Abstract
Patients affected by inborn errors of metabolism can develop catastrophic epilepsies ineligible for resective surgery. Few reports concerning vagal nerve stimulation in patients with epileptic encephalopathy in the context of metabolic diseases have been published in the literature. Drug-resistant epilepsies in metabolic disease could be a specific target for vagal nerve stimulation, although the efficacy of this technique in these patients still needs to be proved. The authors report our experience in treating refractory epilepsy with vagal nerve stimulation in 2 patients affected by inborn errors of metabolism. The first patient is a 23-year-old patient affected by glutaric aciduria type II, the other one is a 16-month-old child with nonketotic hyperglycinemia. Vagal nerve stimulation reduced seizures up to 50% in the first case and up to 90% in the second one.
The authors describe 2 patients affected by different metabolic diseases, who developed drug-resistant epilepsy, treated with vagal nerve stimulation: The first patient was affected by deficiency of fatty acid β-oxidation (glutaric aciduria type II), and the other one presented with deficit in glycine metabolism (nonketotic hyperglycinemia).
Glutaric Aciduria Type II
Glutaric aciduria type II or multiple acyl-CoA dehydrogenase deficiency is an autosomal recessive disease due to a deficiency of electron transfer flavoprotein genes (ETFA and ETFB) or electron transfer flavoprotein dehydrogenase gene. The disease mainly impairs the activity of acyl-CoA dehydrogenases in fatty acid β-oxidation.
Glutaric aciduria type II can occur in neonatal, juvenile, adolescent, and adult form. The first one is the most severe form: The complete deficiency causes severe metabolic acidosis without ketosis, coma, hypoglycemia, hyperammonemia, hypotonia, cardiomyopathy, and sometimes congenital malformations such as polycystic kidneys and dysmorphic facies. 1
Nonketotic Hyperglycinemia
Nonketotic hyperglycinemia is an autosomal recessive inborn error of metabolism of amino acid caused by a lack in glycine cleavage system presenting with increased levels of glycine in blood, urine, and cerebrospinal fluid. The onset is usually neonatal or during early infancy, and the common symptoms are severe hypotonia, erratic seizures—mainly myoclonic—and lethargy. The natural history of the disease leads to severe mental retardation and drug-resistant epileptic encephalopathy. The electroencephalogram (EEG) shows a characteristic pattern called “bursts suppression.” Epilepsy in children with nonketotic hyperglycinemia is frequently intractable. 2 –4
Although vagal nerve stimulation is effective against drug-resistant epilepsies, only few reports deal with the treatment of epileptic encephalopathies in patients with inborn errors of metabolism. Prasad and colleagues 5 reported a girl affected by methylenetetrahydrofolate reductase deficiency who underwent vagal nerve implantation with questionable benefit. Tsao 6 demonstrated the vagal nerve stimulation efficacy in reducing frequency and duration of seizures in 2 children with refractory epilepsy associated with nonketotic hyperglycinemia.
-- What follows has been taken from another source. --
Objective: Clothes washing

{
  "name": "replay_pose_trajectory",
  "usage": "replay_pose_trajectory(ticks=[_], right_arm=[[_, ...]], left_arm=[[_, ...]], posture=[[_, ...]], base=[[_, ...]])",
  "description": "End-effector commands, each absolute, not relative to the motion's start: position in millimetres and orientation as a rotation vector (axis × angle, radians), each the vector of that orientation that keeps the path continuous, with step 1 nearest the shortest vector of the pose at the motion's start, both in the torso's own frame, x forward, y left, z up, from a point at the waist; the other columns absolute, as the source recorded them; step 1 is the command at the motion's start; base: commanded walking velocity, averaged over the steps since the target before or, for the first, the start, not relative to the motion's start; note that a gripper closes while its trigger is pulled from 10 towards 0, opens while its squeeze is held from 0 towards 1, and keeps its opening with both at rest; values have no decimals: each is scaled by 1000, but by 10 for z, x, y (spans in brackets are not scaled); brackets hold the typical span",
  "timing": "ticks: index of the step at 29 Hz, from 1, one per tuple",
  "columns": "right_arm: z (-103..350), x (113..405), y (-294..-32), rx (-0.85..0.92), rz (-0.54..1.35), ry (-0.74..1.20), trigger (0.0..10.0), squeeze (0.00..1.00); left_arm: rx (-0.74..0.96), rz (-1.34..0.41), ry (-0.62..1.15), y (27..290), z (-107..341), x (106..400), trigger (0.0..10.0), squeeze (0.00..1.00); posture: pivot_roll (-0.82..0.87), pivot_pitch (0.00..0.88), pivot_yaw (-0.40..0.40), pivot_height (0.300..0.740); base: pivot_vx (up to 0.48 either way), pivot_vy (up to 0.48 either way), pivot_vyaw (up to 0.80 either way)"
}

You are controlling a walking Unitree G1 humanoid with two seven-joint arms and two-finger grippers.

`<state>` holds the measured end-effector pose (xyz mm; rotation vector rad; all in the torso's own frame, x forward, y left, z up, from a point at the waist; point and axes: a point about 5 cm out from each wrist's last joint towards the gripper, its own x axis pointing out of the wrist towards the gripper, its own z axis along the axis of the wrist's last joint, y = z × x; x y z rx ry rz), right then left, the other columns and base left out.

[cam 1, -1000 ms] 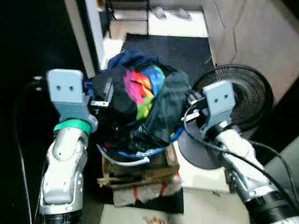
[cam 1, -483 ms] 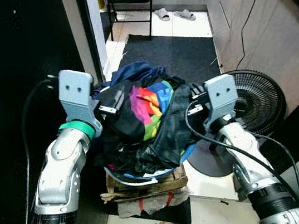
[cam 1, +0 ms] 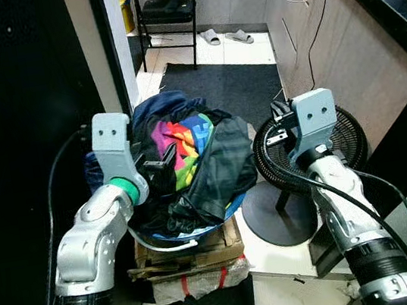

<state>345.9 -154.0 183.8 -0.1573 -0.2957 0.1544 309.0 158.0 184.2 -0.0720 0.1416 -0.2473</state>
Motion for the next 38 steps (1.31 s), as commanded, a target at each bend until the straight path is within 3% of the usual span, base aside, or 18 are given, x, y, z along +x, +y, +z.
replay_pose_trajectory(ticks=[1,4,5,6,9,10,11,19,24,31,34,35,38], right_arm=[[1772,3469,-1513,-151,169,-272,10000,0],[1769,3479,-1468,-145,180,-272,10000,0],[1770,3482,-1451,-144,184,-273,10000,0],[1771,3482,-1443,-143,186,-274,10000,0],[1771,3482,-1443,-143,186,-274,10000,0],[1769,3480,-1443,-142,187,-274,10000,0],[1762,3472,-1463,-143,183,-272,10000,0],[1737,3452,-1486,-143,179,-265,10000,0],[1720,3446,-1417,-134,194,-264,10000,0],[1723,3448,-1411,-133,195,-265,10000,0],[1798,3451,-1397,-113,186,-295,10000,0],[1864,3447,-1389,-101,179,-322,10000,0],[2050,3435,-1370,-71,161,-396,10000,0]], left_arm=[[-52,-224,169,1664,1799,3031,10000,0],[-50,-212,167,1704,1793,3018,10000,0],[-51,-204,176,1713,1781,3023,9176,0],[-53,-197,183,1716,1770,3030,5843,0],[-53,-197,183,1716,1770,3030,5843,0],[-56,-192,186,1715,1765,3036,4706,0],[-69,-194,173,1693,1798,3051,0,0],[-89,-210,120,1625,1926,3087,0,0],[-82,-195,-56,1630,2211,3080,0,0],[-84,-194,-143,1614,2361,3072,0,0],[-54,-240,-277,1509,2654,3031,0,0],[-41,-252,-331,1468,2778,3005,10000,0],[-9,-266,-437,1411,2991,2942,10000,0]], posture=[[44,47,-36,740],[44,47,-37,740],[40,48,-37,740],[40,48,-37,740],[40,48,-37,740],[40,48,-37,740],[29,52,-35,740],[27,51,-36,740],[28,56,-37,740],[27,57,-37,740],[27,58,-35,740],[27,58,-34,740],[28,58,-33,740]], base=[[0,0,0],[0,0,0],[0,0,0],[0,0,0],[0,0,0],[0,0,0],[0,0,0],[0,0,0],[0,0,0],[0,0,0],[0,0,0],[0,0,0],[0,0,0]])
Arthur and colleagues 7 retrospectively investigated the outcome in 5 children affected by mitochondrial electron transport chain deficiencies, who underwent vagal nerve stimulation, concluding that vagal nerve stimulation cannot be an effective method to control seizures in these patients. No case of vagal nerve stimulation in patients with glutaric aciduria type II is reported in the literature.
Methods
Among the patients followed at the Centre for Rare Metabolic Diseases of our Hospital, 2 patients were selected because of drug-resistant epilepsy. Several video-EEG recordings were performed before and after the vagal nerve stimulation implant to study the bioelectrical activity and its changes during the follow-up. After parental consent, patients underwent vagal nerve stimulation (Cyberonics Model 103, Cyberonic Inc, Houston, TX, USA) implantation. Surgery was performed as a standard procedure, under general anesthesia. The parents filled a daily diary in reporting frequency and intensity of seizures. All the data were collected to score the outcomes, comparing the pre- and postimplant period, using McHugh et al scale. 8 This scale evaluates both the frequency of the seizures and the intensity of the postictal period, compared to the preimplant baseline, and all stimulation parameters (current, cycle, and impedance) were recorded every outpatient visit.
All procedures were in accordance with the ethical standards of the Committee on Human Experimentation (institutional and national) and with the Helsinki Declaration of 1975, as revised in 2000. Written informed consent was obtained from the patient, if the case, and parents, before included in the study. The authors did not request the approbation of our ethics statement because this was not needed.
Results
Case Study 1
The patient had glutaric aciduria type II due to electron transfer flavoprotein α deficiency with neonatal onset. He had a normal growth and a normal psychomotor development until the age of 5 months, and he was treated with low-fat diet avoiding fasting and with riboflavin and carnitine intake as recommended in glutaric aciduria type II. Epilepsy occurred at the age of 5 months, presenting with drug-resistant epileptic spasms. Other seizures, both generalized and focal, occurred in the following years, and finally, he developed a first generalized status epilepticus at the age of 6 years. Despite several mono- and polytherapies (carbamazepine, vigabatrin, clobazam, phenobarbital, leviteracetam, nitrazepam, lacosamide, rufinamide, acetazolamide, and Hemp Oil), the seizures worsened over the years. Since the age of 15 years, the neurological status and quality of life worsened, and the patient showed progressive mental and motor impairment till spastic tetraparesis. He developed generalized seizures (Figure 1) occurring in clusters both in sleep and in awake, noise-provoked seizures, and clusters of spasms at the awakening. The postictal period became more severe. At the age of 23 years, he underwent implantation of vagal nerve stimulation. Vagal nerve stimulation was switched on 2 weeks after surgery, reaching the programmed setting in 8 weeks. The stimulation parameters were output current 1.25 mA and cycle 30 seconds ON 5 minutes OFF, and impedance was 3210 Ω.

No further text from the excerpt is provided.